* _Work required_
Among the records below, find each line bearing the word "beige" and copy it.

*** Data listing ***

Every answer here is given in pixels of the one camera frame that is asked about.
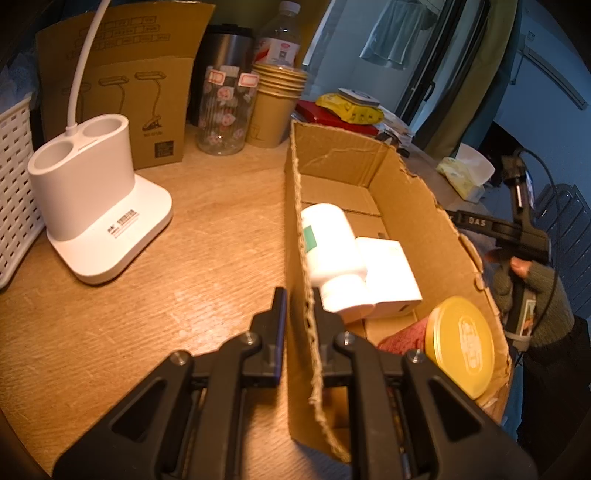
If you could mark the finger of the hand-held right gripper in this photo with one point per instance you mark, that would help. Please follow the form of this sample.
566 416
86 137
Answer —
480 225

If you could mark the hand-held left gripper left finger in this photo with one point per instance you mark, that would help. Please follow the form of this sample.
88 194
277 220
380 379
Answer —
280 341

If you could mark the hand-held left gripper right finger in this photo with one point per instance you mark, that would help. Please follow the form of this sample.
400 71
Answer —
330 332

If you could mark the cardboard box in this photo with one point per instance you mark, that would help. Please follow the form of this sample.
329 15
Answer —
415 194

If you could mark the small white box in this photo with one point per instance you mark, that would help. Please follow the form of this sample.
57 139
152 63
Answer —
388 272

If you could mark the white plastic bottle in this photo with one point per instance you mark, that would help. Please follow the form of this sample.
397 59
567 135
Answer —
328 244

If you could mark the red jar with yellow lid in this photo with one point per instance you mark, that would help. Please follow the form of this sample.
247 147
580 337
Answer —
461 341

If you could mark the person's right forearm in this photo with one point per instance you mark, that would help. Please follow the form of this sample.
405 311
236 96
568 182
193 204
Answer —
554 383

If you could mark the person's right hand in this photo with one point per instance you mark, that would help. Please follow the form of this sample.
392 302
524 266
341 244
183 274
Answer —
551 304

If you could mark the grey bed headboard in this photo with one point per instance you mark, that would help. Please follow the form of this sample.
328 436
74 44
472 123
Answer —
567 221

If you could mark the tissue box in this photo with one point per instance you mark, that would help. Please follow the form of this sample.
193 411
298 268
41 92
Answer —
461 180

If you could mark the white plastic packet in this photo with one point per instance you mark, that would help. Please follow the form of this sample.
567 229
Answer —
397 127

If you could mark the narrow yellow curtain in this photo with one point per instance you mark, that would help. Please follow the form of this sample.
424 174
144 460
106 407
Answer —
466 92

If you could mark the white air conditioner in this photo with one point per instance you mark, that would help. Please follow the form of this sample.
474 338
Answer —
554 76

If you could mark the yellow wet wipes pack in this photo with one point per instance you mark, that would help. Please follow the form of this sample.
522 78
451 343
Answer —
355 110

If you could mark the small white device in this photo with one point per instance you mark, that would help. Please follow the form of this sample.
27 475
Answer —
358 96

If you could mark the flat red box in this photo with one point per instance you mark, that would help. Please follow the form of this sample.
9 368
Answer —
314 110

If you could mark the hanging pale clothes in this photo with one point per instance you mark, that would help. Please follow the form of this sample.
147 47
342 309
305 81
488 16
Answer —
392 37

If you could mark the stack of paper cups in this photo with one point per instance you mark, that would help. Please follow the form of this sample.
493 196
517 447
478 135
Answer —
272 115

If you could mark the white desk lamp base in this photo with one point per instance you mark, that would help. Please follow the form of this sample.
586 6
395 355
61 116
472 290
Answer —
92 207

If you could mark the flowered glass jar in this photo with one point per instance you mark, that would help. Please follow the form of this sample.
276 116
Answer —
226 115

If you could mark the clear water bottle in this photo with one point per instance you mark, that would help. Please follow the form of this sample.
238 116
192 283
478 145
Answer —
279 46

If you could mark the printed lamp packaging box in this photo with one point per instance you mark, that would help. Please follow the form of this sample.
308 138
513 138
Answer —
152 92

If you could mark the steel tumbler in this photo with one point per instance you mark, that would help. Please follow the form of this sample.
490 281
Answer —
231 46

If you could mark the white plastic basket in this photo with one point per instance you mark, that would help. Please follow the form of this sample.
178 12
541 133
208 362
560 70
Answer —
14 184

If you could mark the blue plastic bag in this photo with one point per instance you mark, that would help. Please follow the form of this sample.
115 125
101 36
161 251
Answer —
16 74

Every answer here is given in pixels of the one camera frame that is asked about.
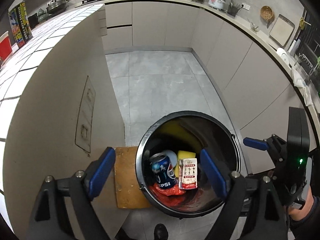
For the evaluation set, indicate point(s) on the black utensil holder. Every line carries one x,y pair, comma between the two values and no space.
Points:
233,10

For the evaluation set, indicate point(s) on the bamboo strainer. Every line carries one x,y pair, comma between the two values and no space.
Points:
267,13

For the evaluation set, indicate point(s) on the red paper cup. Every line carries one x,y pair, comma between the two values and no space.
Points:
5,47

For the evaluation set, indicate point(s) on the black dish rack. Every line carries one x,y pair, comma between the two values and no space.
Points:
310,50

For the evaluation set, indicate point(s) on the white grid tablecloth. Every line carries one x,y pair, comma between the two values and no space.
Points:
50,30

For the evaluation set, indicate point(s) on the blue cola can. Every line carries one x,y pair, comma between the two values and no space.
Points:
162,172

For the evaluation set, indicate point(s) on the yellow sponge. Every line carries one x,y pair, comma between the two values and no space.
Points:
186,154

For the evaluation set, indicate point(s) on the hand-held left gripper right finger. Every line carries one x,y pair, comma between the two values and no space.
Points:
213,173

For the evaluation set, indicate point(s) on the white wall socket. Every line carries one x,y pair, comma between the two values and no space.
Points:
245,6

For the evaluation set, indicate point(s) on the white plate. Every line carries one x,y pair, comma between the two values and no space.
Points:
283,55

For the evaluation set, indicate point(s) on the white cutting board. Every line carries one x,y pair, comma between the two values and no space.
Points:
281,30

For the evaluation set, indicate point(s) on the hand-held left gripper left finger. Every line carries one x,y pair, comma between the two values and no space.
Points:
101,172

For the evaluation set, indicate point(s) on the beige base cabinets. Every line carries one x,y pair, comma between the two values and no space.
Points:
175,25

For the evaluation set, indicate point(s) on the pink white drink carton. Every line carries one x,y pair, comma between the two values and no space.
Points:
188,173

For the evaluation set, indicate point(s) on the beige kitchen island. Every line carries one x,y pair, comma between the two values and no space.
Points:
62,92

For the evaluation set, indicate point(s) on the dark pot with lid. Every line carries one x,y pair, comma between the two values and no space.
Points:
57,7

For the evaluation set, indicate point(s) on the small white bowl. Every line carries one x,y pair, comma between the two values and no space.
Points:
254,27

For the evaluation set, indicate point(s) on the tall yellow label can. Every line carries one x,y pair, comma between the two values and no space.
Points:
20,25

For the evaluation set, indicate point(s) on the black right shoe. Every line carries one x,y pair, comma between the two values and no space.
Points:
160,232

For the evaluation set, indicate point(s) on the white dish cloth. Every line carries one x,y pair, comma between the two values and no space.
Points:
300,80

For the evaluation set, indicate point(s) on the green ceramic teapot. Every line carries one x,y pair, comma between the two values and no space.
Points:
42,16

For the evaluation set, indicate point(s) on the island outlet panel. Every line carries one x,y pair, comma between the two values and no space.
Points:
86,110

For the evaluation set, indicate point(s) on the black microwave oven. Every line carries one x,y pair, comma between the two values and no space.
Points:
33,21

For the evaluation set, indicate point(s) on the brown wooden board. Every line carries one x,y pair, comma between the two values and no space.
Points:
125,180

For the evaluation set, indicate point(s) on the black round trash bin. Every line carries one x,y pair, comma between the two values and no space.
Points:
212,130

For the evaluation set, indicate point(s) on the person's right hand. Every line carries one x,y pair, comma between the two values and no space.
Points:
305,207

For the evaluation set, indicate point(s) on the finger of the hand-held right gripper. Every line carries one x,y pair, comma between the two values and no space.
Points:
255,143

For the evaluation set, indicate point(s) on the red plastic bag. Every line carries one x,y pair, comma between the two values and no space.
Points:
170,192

*** End of Data listing ***

* _Response to this exercise_
For the evaluation set, indicate point(s) on the beige base cabinets. Every line carries one x,y pair, comma between the two values and no space.
For the evaluation set, indicate point(s) on the beige kitchen island. Every line carries one x,y pair, comma between the two values and no space.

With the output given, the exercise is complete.